Typography design is a key element of a designer's skill set. The typeface you choose and how it works with your layout, grid, colour scheme and more can make or break a design.
The art and technique of arranging type involve much more than merely making words legible, but the field of typography design is packed with jargon, which can sometimes make it seem rather arcane to outsiders. There's terminology for everything from the correct names for the different parts of letterforms to terms related to their arrangement within a design. To help make things clearer for newcomers to the field – and even more experienced designers who might want a refresher – this is our complete glossary of typography design terms and concepts.
This first page covers some of the basic concepts that every typography designer needs to understand. You can jump to page 2 to see our full glossary of typography design terms. For more advice, see our roundup of great typography tutorials, or explore these perfect font pairings, and see these free wallpapers for typography lovers.
Key concepts for typography design
01. Font selection
Font design is a lengthy, detailed process. Typefaces are created by craftspeople over a long period of time, using talent honed through years of experience. The best, professionally designed fonts come with various weights and styles to form a complete family, along with carefully considered kerning pairs, multi-language support for international characters and expressive alternate glyphs to add character and variety to typesetting.
So while there's an astonishing array of free fonts to choose from online, you'll need to check the one you choose includes all the variations you need for your design. Even within paid-for fonts, the amount of choice can be overwhelming – and it can be tempting to stick to the classics. If you're keen to expand your repertoire a little and need some, see our selection of inspired alternatives to Helvetica.
Not all typefaces are created equal. Some are fat and wide; others thin and narrow. This means that words set in different typefaces can take up a very different amount of space on the page.
The height of each character is known as its 'x-height' (quite simply because it's based on the 'x' character). When pairing different typefaces, it's usually wise to pair those that share a similar x-height. The width of each character is known as the 'set width'. This spans the body of the letter, plus the space that acts as a buffer between one letterform and the next.
The most common method used to measure type is the point system, which dates back to the 18th century. One point is 1/72 inch, and 12 points make one pica, a unit used to measure column widths. Type sizes can also be measured in inches, millimetres, or pixels.
Leading describes the vertical space between each line of type. It takes its name from the practice of using strips of lead to separate lines of type in the days of metal typesetting. For body text that's legible and comfortable to read, a general rule is that your leading value should be between 1.25 and 1.5 times greater than the font size.
04. Tracking and kerning
Kerning is the process of adjusting the space between characters to create a harmonious pairing. For example, where an uppercase 'A' meets an uppercase 'V', their diagonal strokes are usually kerned so that the top left of the 'V' sits above the bottom right of the 'A'.

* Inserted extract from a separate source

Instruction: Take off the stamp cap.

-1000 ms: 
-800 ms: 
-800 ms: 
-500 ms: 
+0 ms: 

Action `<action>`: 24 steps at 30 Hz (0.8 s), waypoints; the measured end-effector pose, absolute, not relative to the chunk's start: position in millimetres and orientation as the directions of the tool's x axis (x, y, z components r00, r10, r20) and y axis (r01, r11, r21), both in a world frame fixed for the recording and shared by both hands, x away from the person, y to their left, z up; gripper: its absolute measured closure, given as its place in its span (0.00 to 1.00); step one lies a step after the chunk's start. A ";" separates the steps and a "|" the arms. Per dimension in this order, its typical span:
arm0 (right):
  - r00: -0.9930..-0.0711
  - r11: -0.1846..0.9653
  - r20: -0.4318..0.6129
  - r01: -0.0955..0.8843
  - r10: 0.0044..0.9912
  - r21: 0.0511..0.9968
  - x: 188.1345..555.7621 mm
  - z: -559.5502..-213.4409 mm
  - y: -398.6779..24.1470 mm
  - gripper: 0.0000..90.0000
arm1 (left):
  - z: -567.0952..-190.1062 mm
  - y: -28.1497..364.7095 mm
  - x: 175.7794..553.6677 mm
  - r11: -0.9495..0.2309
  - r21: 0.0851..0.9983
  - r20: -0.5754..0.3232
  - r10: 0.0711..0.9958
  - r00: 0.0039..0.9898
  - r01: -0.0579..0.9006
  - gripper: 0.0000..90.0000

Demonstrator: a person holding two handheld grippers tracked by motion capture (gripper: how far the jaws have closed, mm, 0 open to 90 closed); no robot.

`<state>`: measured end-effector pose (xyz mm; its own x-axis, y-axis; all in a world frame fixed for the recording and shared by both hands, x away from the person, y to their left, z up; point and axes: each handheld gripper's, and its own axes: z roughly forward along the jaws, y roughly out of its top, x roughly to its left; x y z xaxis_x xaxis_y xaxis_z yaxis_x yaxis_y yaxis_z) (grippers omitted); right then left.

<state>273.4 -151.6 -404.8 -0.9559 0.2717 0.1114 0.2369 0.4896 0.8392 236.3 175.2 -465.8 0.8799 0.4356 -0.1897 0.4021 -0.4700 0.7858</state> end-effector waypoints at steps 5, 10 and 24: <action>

Kerning is similar to tracking, but they're not the same thing. Tracking is applied evenly to adjusts the spacing of all characters in a word.
The term 'measure' describes the width of a text block. If you're seeking to achieve the best reading experience, this is clearly an important consideration. If your lines are too long, your reader can easily get lost, while a too-short measure breaks up the reading experience unnecessarily.
There are a number of theories to help you define the ideal measure for your typography. One rule of thumb is that your lines should be 2-3 alphabets in length (so 52-78 characters, including spaces).
06. Hierarchy and scale
If all the type in a layout looks the same, it can be difficult to know which is the most important information, or what to read first. Size is one key way through which typographers create hierarchy and guide their readers. Headings are usually large, sub-headings are smaller, and body type is smaller still. But size isn't the only way to define hierarchy; it can also be achieved with colour, spacing and weight.